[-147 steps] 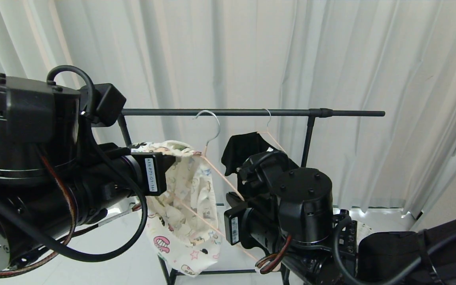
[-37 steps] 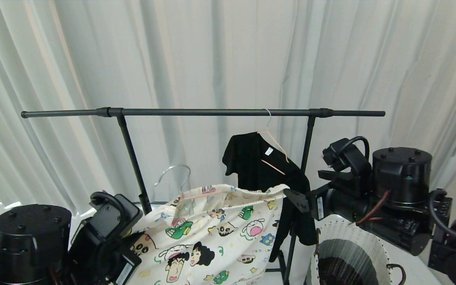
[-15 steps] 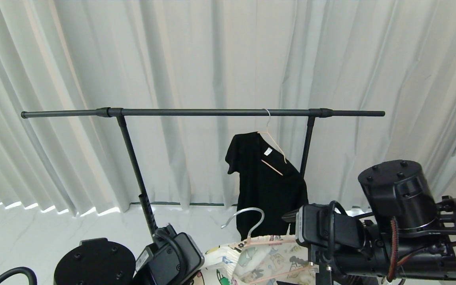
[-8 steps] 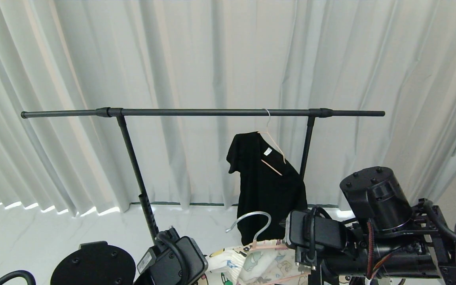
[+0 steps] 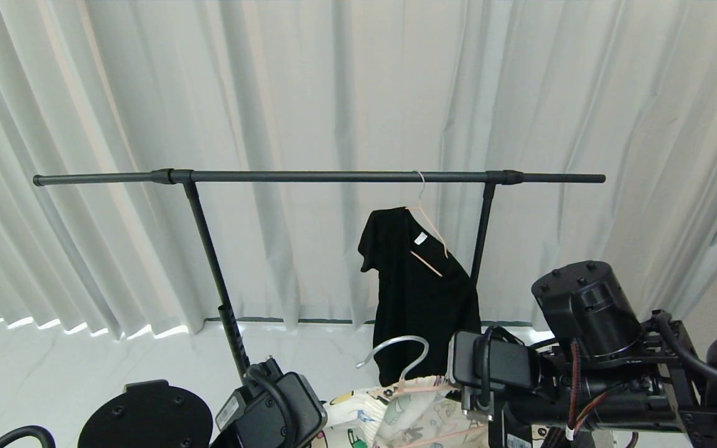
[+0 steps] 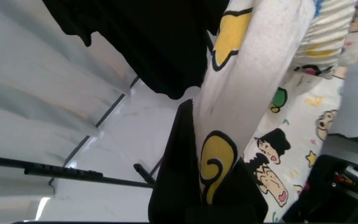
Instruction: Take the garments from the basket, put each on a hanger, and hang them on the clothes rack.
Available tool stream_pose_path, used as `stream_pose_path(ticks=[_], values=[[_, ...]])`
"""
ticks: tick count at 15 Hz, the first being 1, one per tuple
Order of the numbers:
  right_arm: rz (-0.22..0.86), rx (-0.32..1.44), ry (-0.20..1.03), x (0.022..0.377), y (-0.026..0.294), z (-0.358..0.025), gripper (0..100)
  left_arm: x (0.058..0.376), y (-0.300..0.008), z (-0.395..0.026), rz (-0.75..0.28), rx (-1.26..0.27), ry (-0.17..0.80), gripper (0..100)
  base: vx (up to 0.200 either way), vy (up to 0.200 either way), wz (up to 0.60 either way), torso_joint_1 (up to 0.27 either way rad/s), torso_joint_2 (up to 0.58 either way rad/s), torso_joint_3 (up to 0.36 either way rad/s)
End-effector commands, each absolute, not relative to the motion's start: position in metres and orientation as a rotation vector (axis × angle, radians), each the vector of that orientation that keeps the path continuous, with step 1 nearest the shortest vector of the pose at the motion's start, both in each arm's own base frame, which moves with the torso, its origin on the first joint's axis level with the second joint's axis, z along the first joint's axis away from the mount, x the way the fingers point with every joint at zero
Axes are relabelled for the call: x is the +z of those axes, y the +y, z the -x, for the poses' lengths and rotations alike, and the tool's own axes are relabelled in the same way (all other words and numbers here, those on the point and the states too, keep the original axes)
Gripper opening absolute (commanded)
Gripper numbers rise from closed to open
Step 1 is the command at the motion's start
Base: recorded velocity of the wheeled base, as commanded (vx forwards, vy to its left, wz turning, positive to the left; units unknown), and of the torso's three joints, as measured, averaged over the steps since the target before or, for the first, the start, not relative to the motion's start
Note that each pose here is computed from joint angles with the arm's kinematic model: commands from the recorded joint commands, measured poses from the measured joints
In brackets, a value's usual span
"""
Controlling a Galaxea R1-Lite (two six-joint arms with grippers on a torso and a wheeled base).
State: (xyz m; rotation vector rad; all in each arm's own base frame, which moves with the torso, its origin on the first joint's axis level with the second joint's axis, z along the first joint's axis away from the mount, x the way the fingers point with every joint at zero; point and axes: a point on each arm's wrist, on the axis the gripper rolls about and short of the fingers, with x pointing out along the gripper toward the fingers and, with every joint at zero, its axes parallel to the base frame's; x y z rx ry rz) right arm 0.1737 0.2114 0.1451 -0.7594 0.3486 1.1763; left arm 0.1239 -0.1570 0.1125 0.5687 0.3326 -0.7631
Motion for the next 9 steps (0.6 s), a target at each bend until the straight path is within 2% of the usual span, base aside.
stream_pose_path(ticks=[1, 4, 5, 9], values=[[0.763, 1.172, 0.336, 0.144, 0.213, -0.176, 0, 0.113, -0.157, -0.124, -0.567, -0.761, 0.329, 0, 0.0, 0.0, 0.0, 0.0, 0.0, 0.0], [0.785, 1.165, 0.256, 0.148, 0.214, -0.18, 0, 0.113, -0.159, -0.124, -0.568, -0.767, 0.328, 0, 0.0, 0.0, 0.0, 0.0, 0.0, 0.0], [0.795, 1.165, 0.233, 0.149, 0.214, -0.181, 0, 0.114, -0.159, -0.124, -0.566, -0.765, 0.326, 100, 0.0, 0.0, 0.0, 0.0, 0.0, 0.0], [0.84, 1.123, 0.106, 0.157, 0.206, -0.195, 0, 0.115, -0.156, -0.127, -0.56, -0.742, 0.329, 100, 0.0, 0.0, 0.0, 0.0, 0.0, 0.0]])
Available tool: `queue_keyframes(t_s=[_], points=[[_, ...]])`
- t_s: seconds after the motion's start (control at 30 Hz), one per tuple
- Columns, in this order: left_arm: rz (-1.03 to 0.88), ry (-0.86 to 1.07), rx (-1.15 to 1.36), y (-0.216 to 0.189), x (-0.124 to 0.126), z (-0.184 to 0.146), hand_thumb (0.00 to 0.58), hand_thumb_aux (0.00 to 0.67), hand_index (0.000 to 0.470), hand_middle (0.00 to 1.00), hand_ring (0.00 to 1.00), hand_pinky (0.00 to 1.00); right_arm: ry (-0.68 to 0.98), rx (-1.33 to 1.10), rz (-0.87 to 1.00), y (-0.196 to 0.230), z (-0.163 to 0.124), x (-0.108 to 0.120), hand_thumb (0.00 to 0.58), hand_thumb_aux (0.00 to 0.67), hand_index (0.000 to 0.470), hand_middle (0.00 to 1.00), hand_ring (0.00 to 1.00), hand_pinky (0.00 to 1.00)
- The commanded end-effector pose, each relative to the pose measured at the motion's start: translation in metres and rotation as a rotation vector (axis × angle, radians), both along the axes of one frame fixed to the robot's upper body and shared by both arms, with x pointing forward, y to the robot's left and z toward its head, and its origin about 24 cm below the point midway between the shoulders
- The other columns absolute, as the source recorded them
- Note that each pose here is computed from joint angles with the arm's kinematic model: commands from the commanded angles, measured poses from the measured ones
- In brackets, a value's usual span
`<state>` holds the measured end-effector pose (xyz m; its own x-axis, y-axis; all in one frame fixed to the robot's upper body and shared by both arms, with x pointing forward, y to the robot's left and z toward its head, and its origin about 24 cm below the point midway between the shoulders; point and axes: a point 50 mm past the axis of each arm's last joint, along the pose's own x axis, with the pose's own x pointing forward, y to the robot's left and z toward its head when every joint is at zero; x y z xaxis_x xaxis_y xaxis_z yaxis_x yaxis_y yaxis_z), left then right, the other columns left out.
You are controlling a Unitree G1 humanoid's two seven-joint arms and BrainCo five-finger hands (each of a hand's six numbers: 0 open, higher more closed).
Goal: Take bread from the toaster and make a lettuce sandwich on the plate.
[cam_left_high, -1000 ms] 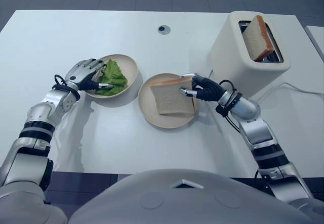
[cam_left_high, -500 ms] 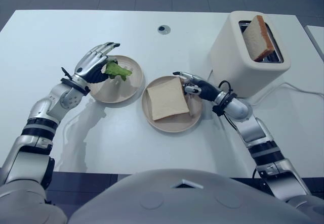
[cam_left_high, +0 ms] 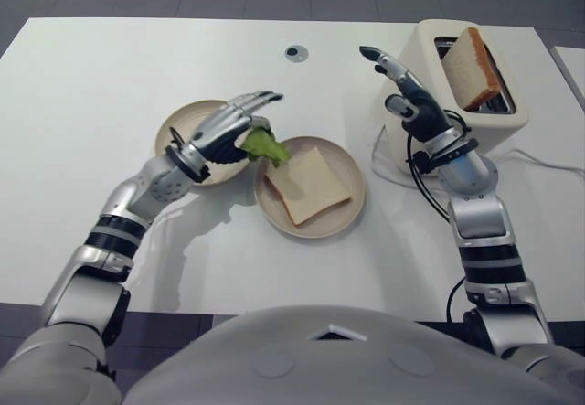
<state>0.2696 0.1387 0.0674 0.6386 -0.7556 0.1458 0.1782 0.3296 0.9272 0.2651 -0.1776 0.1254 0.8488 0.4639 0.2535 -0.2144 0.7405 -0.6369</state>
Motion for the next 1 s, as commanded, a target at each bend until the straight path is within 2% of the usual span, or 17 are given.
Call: queue_keyframes(t_s=[0.03, 0.07, 0.1, 0.13, 0.17, 0.2, 0.57, 0.8, 1.0], points=[[-0.036, -0.004, 0.104, -0.02, 0.0, -0.013, 0.58, 0.67, 0.47, 0.0, 0.0, 0.0, -0.015, 0.028, 0.018, 0.002, 0.004, -0.002, 0.0, 0.0, 0.0, 0.0, 0.0, 0.0], [-0.04, -0.004, 0.116, -0.023, 0.0, -0.016, 0.58, 0.67, 0.47, 0.0, 0.0, 0.0, -0.013, 0.027, 0.023, 0.002, 0.004, -0.003, 0.0, 0.0, 0.0, 0.0, 0.0, 0.0], [-0.048, 0.0, 0.123, -0.026, -0.001, -0.018, 0.571, 0.586, 0.411, 0.0, 0.0, 0.0, -0.012, 0.025, 0.026, 0.003, 0.004, -0.003, 0.0, 0.0, 0.0, 0.0, 0.0, 0.0], [-0.057, 0.003, 0.131, -0.028, -0.003, -0.021, 0.506, 0.431, 0.302, 0.0, 0.0, 0.0, -0.011, 0.025, 0.03, 0.003, 0.003, -0.004, 0.0, 0.0, 0.0, 0.0, 0.0, 0.0], [-0.065, 0.007, 0.134, -0.031, -0.005, -0.022, 0.053, 0.032, 0.022, 0.0, 0.0, 0.0, -0.01, 0.025, 0.031, 0.003, 0.003, -0.004, 0.0, 0.0, 0.0, 0.0, 0.0, 0.0], [-0.069, 0.009, 0.136, -0.032, -0.006, -0.023, 0.0, 0.0, 0.0, 0.0, 0.0, 0.0, -0.01, 0.025, 0.032, 0.003, 0.003, -0.004, 0.0, 0.0, 0.0, 0.0, 0.0, 0.0], [-0.077, 0.002, 0.159, -0.022, -0.007, -0.015, 0.0, 0.0, 0.0, 0.0, 0.0, 0.0, 0.0, 0.023, 0.066, 0.008, 0.001, -0.007, 0.0, 0.0, 0.0, 0.0, 0.0, 0.0], [-0.121, 0.062, 0.231, -0.015, -0.011, -0.014, 0.0, 0.0, 0.0, 0.0, 0.0, 0.0, -0.001, 0.018, 0.076, 0.01, 0.001, -0.007, 0.0, 0.0, 0.0, 0.0, 0.0, 0.0], [-0.088, 0.012, 0.294, -0.02, -0.001, -0.017, 0.0, 0.0, 0.0, 0.0, 0.0, 0.0, 0.005, 0.015, 0.085, 0.013, -0.001, -0.007, 0.0, 0.0, 0.0, 0.0, 0.0, 0.0]])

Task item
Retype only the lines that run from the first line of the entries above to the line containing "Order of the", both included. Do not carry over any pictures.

Solution to the problem
[-147 steps] 
[-37 steps] 
[-15 steps] 
[-8 steps] 
[+0 steps] 
[+0 steps] 
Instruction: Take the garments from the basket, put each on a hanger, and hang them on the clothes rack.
Available tool stream_pose_path, used as `stream_pose_path(ticks=[_], values=[[_, ...]])`
"""
ticks: tick count at 15 Hz, the first being 1, one per tuple
Order of the numbers:

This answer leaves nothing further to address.